Secondly, the spread of the injectate inside the axillary fascia and the resistance encountered to injection can be different from that in live animals [25]. Although the mean intramuscular temperature of the cadavers was 22.9 °C, this is considerably lower than a live rabbit’s mean body temperature, and because the viscosity of a solution increases as the temperature decreases, this may have influenced the final spread of the injectate obtained.

The cadavers were only warmed up to room temperature and not to their in vivo body temperature to avoid excessive cadaveric decomposition, which could further interfere with the ultrasound image quality. Although, this may be a limitation to this study, most cadaveric studies use cadavers thawed to room temperature [26].

Thirdly, two experienced operators performed all the proximal RUMM block techniques. While this might have influenced the variability in the results obtained, their experience may have possibly masked difficulties in recognising different structures. Further studies involving operators with different training levels are warranted.
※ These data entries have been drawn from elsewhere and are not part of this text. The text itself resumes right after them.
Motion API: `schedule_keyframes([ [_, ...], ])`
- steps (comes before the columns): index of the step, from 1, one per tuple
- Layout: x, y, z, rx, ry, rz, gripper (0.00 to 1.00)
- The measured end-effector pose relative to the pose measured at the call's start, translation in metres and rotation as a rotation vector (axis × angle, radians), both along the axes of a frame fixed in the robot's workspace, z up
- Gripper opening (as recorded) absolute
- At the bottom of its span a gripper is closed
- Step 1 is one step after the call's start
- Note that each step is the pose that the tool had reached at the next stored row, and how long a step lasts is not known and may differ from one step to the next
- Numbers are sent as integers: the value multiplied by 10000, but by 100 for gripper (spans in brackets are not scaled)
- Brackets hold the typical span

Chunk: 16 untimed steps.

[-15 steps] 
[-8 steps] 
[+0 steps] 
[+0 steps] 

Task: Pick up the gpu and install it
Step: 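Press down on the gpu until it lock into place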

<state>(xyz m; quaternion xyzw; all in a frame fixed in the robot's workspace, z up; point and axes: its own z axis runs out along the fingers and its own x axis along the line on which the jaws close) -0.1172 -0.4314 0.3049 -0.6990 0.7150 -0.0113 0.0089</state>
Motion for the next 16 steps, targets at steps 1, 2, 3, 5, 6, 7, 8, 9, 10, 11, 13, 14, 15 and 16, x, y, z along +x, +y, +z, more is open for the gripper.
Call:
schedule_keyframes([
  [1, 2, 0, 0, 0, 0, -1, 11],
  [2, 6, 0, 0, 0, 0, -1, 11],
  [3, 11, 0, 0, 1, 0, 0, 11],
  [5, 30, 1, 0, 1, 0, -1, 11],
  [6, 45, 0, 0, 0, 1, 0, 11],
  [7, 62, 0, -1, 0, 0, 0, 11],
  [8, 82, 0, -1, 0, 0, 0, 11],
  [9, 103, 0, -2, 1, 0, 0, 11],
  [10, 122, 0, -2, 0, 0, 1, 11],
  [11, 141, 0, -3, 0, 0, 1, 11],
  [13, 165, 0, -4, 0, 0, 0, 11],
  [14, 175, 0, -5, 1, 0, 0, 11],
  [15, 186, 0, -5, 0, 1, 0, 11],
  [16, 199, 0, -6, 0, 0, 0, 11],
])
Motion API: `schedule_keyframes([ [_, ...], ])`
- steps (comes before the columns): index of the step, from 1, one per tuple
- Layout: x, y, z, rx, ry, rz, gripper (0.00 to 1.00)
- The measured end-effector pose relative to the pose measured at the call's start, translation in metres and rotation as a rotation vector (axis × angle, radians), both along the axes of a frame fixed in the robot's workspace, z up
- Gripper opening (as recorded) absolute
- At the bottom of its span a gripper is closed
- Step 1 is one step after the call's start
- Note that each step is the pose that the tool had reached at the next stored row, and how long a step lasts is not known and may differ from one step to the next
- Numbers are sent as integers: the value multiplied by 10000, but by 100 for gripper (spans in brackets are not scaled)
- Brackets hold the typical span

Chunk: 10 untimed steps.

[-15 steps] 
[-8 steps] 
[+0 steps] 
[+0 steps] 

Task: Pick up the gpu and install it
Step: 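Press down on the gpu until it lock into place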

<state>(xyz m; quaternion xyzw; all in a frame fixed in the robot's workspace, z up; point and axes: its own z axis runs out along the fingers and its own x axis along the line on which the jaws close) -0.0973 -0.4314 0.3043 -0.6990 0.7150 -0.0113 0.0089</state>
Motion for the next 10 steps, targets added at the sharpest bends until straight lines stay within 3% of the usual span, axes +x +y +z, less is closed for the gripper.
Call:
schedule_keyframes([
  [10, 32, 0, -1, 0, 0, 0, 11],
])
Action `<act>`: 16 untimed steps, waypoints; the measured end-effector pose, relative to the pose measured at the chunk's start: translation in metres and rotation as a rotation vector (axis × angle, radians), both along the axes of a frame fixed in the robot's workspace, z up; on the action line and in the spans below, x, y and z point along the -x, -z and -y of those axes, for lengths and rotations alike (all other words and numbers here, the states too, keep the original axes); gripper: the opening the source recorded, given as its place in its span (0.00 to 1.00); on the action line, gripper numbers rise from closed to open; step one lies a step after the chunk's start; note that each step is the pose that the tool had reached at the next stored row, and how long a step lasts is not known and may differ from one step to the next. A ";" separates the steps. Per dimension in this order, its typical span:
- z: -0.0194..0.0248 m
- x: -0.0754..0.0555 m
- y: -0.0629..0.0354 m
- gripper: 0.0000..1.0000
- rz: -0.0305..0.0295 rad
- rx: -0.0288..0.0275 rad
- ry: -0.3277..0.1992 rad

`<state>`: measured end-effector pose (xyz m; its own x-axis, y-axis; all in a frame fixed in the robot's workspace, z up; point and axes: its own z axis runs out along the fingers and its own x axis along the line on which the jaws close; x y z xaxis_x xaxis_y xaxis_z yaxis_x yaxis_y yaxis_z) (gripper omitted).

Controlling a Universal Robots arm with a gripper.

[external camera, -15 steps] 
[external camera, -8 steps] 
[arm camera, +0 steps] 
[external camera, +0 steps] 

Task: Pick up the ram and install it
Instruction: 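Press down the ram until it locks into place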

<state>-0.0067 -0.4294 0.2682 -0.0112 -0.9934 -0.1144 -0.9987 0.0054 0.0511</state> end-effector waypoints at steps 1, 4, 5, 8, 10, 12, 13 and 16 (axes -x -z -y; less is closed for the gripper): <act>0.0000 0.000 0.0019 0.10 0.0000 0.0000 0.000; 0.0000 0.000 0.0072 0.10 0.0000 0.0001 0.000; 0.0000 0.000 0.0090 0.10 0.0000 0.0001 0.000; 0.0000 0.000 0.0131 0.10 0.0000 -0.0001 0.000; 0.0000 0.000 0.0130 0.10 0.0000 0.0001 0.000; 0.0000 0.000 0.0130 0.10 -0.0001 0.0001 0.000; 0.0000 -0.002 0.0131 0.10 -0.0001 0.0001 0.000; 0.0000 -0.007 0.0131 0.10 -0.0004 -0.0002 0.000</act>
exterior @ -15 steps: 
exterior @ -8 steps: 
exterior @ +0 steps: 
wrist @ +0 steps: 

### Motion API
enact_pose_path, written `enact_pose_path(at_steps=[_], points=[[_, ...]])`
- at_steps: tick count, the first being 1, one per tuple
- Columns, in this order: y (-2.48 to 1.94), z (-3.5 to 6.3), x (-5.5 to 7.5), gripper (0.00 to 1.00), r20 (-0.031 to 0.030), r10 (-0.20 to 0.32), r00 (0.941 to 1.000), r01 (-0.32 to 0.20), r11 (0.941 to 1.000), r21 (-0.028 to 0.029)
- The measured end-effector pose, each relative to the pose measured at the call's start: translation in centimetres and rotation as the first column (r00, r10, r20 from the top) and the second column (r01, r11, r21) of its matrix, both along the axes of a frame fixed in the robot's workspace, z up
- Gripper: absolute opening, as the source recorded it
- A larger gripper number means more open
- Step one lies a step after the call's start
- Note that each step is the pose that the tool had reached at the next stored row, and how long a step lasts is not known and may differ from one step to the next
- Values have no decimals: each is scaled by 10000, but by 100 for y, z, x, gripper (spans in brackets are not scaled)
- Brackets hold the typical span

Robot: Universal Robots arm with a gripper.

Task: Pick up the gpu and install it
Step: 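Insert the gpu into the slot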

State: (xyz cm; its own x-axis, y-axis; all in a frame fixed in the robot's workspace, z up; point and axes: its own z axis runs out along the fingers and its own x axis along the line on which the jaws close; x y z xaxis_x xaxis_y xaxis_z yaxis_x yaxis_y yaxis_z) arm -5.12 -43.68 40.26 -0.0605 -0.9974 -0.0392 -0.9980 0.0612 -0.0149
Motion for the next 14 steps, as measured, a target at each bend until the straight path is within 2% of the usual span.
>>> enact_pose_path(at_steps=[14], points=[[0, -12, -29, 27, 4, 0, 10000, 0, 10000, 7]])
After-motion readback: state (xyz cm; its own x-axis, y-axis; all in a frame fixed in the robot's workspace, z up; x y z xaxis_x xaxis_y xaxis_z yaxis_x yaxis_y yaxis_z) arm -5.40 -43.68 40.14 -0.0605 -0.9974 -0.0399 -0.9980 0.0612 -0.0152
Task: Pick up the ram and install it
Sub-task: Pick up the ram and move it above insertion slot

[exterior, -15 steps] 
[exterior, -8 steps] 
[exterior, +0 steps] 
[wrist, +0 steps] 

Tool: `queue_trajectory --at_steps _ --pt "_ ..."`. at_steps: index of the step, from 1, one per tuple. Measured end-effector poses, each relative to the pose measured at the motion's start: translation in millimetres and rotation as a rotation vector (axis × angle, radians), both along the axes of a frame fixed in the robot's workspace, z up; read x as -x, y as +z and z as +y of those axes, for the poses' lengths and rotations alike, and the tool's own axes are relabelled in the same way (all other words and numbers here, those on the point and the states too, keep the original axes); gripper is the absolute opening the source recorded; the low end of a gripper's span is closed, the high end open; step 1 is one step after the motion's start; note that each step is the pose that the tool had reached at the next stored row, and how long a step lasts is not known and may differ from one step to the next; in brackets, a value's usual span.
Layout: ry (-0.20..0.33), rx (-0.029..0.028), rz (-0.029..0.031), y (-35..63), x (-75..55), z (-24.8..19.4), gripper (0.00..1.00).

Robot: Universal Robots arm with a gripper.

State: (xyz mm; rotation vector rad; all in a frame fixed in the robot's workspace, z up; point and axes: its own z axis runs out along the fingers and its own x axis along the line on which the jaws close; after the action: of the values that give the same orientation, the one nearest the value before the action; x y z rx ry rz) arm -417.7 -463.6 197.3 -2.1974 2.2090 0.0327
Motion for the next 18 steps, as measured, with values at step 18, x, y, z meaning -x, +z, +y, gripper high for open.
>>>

Finally, the injection pressure was not measured or standardised, and excessive pressure could have been generated on injection, potentially leading to axillary fascial rupture (particularly fragile in cadavers), resulting in the injectate leaking outside the axillary fascia, an event observed more frequently when the lateral compared to the medial approach was utilised.

5. Conclusions

The RUMM nerves in rabbits are all contained within the axillary fascia, which is clearly visible sonographically. The medial approach to the US-guided proximal RUMM block technique was superior in adequately staining all the RUMM nerves, without spreading of the injectate to the surrounding structures outside the axillary fascia. Despite these promising results, further work is needed in live rabbits to fully assess the analgesic efficacy of this technique.